Attente
Voici un couple, Zacharie et Élisabeth, pour qui tout va bien en apparence, mais qui porte une douleur intime, à la fois secrète et publique, la stérilité. Car dans l’Ancien Testament, la fécondité est une bénédiction.
Pourtant ils sont justes, irréprochables. Ils sont de la tribu de Lévi, d’une famille de prêtres, et Élisabeth descend même d’Aaron le premier grand-prêtre, et porte le même nom que la femme d’Aaron, Élishéba (Exode 6,23). Donc ils viennent d’une bonne famille, et sont fidèlement pratiquants. Et s’ils sont appelés justes, c’est que leur foi est grande et sincère.
Simplement comme Job, et comme tous les humains, ils connaissent aussi le malheur.
Oui pour plusieurs d’entre nous, nous pouvons nous sentir proches de Zacharie et d’Élisabeth, dans une vie de foi réelle, mais qui n’est pas épargnée par la souffrance, ou un regret, une insatisfaction. Zacharie prie pour avoir un enfant. Nous avons des désirs à demander à Dieu, nous sommes en attente. Nous attendons une vie plus épanouie encore, plus accomplie.
Dans cette situation, il y a d’abord la prière. Et ce n’est pas seulement la prière solitaire d’un individu face à son Dieu ; mais c’est une prière communautaire. « Toute la multitude du peuple était en prière au-dehors à l’heure de l’offrande de l’encens. » Même si seuls Zacharie et en principe quelques autres avec lui entrent à l’intérieur du sanctuaire, la communauté du peuple est en prière avec lui. Et nous aussi, notre prière n’est pas seulement la nôtre, mais elle est portée dans l’unité par toute une Église invisible, en communion des saints. Et la prière s’élève vers Dieu comme un encens, comme un parfum, une nuée odorante qui se diffuse vers le ciel.
À travers la liturgie, à travers l’offrande à brûler, à travers l’institution des prêtres et du temple, se vit aussi une foi fervente et profonde. A travers une prière quotidienne et ancrée dans notre emploi du temps, à travers le culte du dimanche et nos autres rendez-vous avec Dieu, nous faisons entrer Dieu dans notre vie, et il est présent. Car le temple, le sanctuaire de L’Esprit saint, c’est nous-mêmes. Nous pouvons ainsi entrer dans notre lieu intérieur le plus saint, pour adorer Dieu.

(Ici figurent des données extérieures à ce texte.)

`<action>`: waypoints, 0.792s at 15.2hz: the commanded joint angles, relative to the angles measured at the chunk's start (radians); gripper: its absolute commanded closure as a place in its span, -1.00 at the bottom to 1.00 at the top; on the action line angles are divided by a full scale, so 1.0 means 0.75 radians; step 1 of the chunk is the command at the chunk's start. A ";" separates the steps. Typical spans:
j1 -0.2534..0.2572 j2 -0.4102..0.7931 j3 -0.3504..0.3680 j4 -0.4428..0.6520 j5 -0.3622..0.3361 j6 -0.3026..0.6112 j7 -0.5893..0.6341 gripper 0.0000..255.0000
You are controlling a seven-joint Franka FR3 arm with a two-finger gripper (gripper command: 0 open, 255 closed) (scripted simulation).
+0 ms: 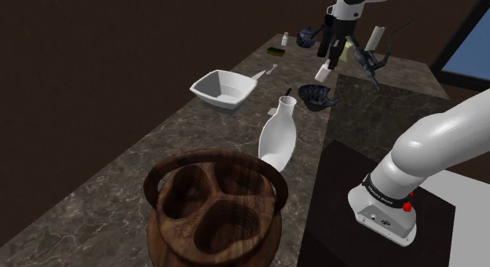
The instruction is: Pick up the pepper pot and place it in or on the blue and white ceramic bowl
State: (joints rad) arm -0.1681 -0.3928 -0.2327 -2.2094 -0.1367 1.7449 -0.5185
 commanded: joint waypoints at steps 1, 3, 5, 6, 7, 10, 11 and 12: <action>-0.001 0.005 -0.003 -0.030 -0.001 0.036 0.001 1.00; -0.002 0.009 -0.006 -0.063 -0.003 0.072 0.003 1.00; -0.002 0.014 -0.009 -0.094 -0.004 0.109 0.004 1.00; -0.003 0.017 -0.010 -0.110 -0.005 0.127 0.005 1.00; -0.003 0.020 -0.012 -0.125 -0.006 0.145 0.005 1.00; -0.004 0.033 -0.017 -0.170 -0.008 0.204 0.007 1.00; -0.004 0.033 -0.017 -0.171 -0.008 0.204 0.007 1.00; -0.004 0.033 -0.017 -0.170 -0.008 0.204 0.007 1.00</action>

C’est ainsi que Zacharie et Élisabeth patientent avec fidélité, et espèrent avec persévérance. Ils continuent à espérer malgré le temps qui passe, et qui, à mesure qu’ils avancent en âge, rend de plus en plus improbable qu’ils deviennent un jour parents. Nous voyons même que Zacharie a cessé de croire à un fils – et c’est humain, et c’est rationnel. Mais il continue de croire en Dieu, de prier, de lui faire confiance pour sa vie, d’espérer un bel itinéraire selon le désir de Dieu, même sans savoir où il les conduira. Ainsi nous prions : « Que ta volonté soit faite (que ton désir soit fait) comme au ciel, aussi sur la terre. » Ou comme écrit joliment la TOB :
« fais se réaliser ta volonté sur la terre à l’image du ciel » (Matthieu 6,10).
Restons ouverts nous aussi à l’inattendu de Dieu, qui a plus d’une manière de nous surprendre.

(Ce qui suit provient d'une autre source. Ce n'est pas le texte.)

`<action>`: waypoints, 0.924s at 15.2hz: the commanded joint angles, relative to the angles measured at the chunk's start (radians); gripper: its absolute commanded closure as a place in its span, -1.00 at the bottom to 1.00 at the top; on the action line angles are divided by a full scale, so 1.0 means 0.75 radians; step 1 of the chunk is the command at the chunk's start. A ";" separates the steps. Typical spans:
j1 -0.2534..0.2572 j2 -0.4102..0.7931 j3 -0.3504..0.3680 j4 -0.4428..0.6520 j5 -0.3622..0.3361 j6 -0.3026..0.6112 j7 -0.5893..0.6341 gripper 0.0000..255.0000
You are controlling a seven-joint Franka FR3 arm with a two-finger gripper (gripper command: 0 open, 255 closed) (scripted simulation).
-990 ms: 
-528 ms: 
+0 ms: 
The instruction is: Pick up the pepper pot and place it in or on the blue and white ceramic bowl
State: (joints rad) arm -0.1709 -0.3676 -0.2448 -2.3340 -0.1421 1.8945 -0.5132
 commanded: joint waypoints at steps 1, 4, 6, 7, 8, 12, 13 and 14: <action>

La plupart du temps, notre prière est ordinaire, et Zacharie ne voit pas l’ange Gabriel. Mais il peut arriver aussi que Dieu se révèle d’une façon extraordinaire, que nous sentions vraiment sa présence, que nous recevions une réponse claire de sa part, un message. Alors pour ces instants bénis que Dieu nous donne, il vaut la peine de prendre le temps de prier, et d’inscrire Dieu dans notre vie, de le graver sur notre cœur, de même qu’il écrit notre nom sur la paume de ses mains. Même quand il ne se passe rien en apparence, Dieu est là, il nous écoute.
Nous entrons aujourd’hui dans le temps de l’Avent, un temps d’attente et d’espérance. Un temps privilégié pour prier, pour renouer une relation avec Dieu qui a pu se distendre.
Celui que nous attendons, c’est le Messie.